EXERCISE AIM:
Restate verbatim the span of lines below between the line with "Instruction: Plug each" and the line with "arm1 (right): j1", including those two lines, and only that span.

(PROVIDED ENTRIES)

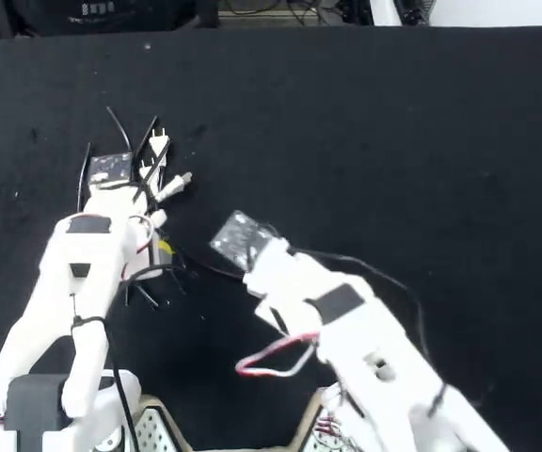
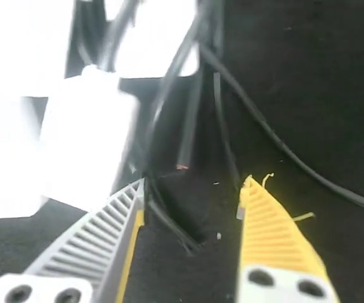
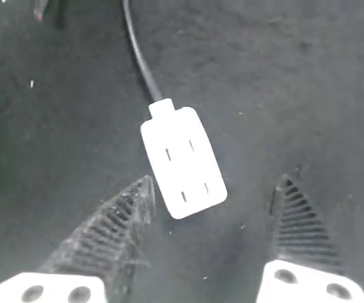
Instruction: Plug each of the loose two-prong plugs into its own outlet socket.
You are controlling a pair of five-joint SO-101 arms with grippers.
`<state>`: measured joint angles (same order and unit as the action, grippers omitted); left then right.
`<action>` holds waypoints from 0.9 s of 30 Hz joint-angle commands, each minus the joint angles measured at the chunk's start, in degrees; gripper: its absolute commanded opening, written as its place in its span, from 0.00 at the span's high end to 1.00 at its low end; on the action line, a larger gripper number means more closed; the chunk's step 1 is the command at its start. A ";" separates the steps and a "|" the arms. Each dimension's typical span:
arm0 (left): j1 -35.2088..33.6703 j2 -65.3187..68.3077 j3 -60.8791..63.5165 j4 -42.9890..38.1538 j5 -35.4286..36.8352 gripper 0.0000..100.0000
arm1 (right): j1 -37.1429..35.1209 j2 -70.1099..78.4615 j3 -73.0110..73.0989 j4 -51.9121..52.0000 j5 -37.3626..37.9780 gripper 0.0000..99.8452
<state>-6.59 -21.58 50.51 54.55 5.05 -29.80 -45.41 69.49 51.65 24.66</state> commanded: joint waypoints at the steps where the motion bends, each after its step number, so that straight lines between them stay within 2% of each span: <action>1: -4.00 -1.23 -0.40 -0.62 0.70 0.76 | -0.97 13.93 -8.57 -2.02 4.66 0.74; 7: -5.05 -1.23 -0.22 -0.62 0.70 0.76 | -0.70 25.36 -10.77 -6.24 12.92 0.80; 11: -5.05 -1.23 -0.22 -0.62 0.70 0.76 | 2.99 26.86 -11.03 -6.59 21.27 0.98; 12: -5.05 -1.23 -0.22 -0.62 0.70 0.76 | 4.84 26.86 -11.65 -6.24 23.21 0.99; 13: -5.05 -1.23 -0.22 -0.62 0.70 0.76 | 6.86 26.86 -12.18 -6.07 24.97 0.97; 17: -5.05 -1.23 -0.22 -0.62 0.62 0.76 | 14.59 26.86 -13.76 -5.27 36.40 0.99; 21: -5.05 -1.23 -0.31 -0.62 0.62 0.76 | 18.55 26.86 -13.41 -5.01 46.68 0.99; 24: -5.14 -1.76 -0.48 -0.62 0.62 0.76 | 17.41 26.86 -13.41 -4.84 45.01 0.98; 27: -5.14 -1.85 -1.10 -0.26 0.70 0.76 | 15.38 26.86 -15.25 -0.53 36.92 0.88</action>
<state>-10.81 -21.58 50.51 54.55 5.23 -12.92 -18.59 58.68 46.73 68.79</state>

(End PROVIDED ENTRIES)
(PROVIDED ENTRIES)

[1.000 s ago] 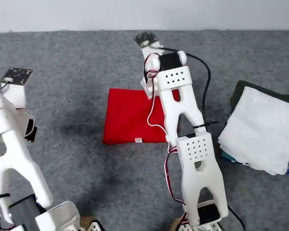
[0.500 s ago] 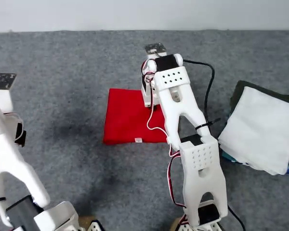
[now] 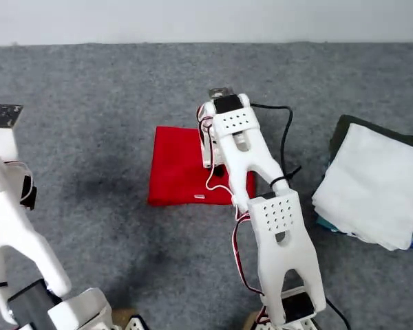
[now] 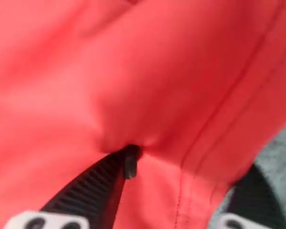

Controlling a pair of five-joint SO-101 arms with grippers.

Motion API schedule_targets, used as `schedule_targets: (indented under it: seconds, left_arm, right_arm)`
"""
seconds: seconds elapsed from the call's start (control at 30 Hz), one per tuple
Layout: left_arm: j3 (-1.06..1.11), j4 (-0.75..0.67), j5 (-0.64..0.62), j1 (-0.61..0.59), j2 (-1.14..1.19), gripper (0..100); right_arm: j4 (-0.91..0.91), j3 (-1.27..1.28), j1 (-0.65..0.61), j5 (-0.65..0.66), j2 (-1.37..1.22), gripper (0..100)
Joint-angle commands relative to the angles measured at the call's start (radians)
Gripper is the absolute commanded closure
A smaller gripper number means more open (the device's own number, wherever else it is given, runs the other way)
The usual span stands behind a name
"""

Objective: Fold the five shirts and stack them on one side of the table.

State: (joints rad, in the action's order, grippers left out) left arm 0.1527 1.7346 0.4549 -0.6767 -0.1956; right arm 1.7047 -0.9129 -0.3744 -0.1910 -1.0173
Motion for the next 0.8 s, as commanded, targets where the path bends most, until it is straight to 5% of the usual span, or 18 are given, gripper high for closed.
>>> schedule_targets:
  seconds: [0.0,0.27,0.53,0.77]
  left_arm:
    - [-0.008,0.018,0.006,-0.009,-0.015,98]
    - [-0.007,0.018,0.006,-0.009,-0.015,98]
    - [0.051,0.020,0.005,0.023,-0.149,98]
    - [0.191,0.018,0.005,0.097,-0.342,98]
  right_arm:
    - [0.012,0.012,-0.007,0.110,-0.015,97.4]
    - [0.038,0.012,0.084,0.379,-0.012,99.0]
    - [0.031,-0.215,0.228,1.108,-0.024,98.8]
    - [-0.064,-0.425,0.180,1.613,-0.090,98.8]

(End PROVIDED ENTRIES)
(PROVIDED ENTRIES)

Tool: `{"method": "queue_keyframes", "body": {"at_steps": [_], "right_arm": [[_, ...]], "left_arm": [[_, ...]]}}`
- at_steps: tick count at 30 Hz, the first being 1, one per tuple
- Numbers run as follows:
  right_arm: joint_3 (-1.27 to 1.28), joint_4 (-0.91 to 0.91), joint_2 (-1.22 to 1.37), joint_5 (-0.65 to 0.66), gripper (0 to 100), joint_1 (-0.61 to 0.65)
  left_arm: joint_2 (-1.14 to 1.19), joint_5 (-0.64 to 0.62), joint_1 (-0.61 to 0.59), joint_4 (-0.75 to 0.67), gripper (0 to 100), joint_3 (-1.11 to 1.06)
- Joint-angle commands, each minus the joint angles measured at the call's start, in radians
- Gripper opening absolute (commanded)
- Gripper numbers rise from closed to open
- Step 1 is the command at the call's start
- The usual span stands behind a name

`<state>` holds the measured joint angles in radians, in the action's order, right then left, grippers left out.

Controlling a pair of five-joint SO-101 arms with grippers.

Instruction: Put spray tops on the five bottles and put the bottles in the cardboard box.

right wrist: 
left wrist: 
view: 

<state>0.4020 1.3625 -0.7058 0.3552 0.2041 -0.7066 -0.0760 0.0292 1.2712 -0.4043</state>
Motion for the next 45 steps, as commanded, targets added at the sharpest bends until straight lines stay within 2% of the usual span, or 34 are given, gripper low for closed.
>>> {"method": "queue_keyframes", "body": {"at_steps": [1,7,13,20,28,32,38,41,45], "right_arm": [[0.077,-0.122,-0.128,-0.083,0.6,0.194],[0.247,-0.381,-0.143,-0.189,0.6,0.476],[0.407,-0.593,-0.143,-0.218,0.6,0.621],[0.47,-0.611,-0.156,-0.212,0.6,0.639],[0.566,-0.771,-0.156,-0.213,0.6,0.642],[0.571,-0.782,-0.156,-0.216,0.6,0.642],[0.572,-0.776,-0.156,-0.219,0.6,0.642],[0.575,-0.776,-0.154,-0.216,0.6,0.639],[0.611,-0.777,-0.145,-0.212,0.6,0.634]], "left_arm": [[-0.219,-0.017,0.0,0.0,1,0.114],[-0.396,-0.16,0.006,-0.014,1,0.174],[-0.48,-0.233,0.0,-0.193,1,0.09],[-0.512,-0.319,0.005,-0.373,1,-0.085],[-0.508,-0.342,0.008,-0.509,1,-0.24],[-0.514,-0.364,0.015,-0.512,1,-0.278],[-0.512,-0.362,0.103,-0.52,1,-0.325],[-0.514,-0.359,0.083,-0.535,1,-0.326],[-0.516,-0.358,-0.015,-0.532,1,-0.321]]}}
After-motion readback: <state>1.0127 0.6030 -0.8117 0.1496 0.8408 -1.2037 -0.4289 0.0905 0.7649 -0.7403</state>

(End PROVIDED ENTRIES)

WRITTEN RESPONSE:
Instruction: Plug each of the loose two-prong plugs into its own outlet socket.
You are controlling a pair of five-joint SO-101 arms with grippers.
`<state>`: measured joint angles (same order and unit as the action, grippers omitted); left then right.
`<action>` holds waypoints from 0.9 s of 30 Hz joint-angle commands, each minus the joint angles measured at the chunk's start, in degrees; gripper: its absolute commanded opening, written as its place in its span, from 0.00 at the span's high end to 1.00 at its low end; on the action line, a larger gripper number means more closed; the chunk's step 1 is the command at its start. A ";" separates the steps and a "|" the arms. Each dimension's typical span:
arm0 (left): j1 -35.2088..33.6703 j2 -65.3187..68.3077 j3 -60.8791..63.5165 j4 -42.9890..38.1538 j5 -35.4286..36.8352 gripper 0.0000..100.0000
arm1 (right): j1 -37.1429..35.1209 j2 -70.1099..78.4615 j3 -73.0110..73.0989 j4 -51.9121..52.0000 j5 -37.3626..37.9780 gripper 0.0000..99.8452

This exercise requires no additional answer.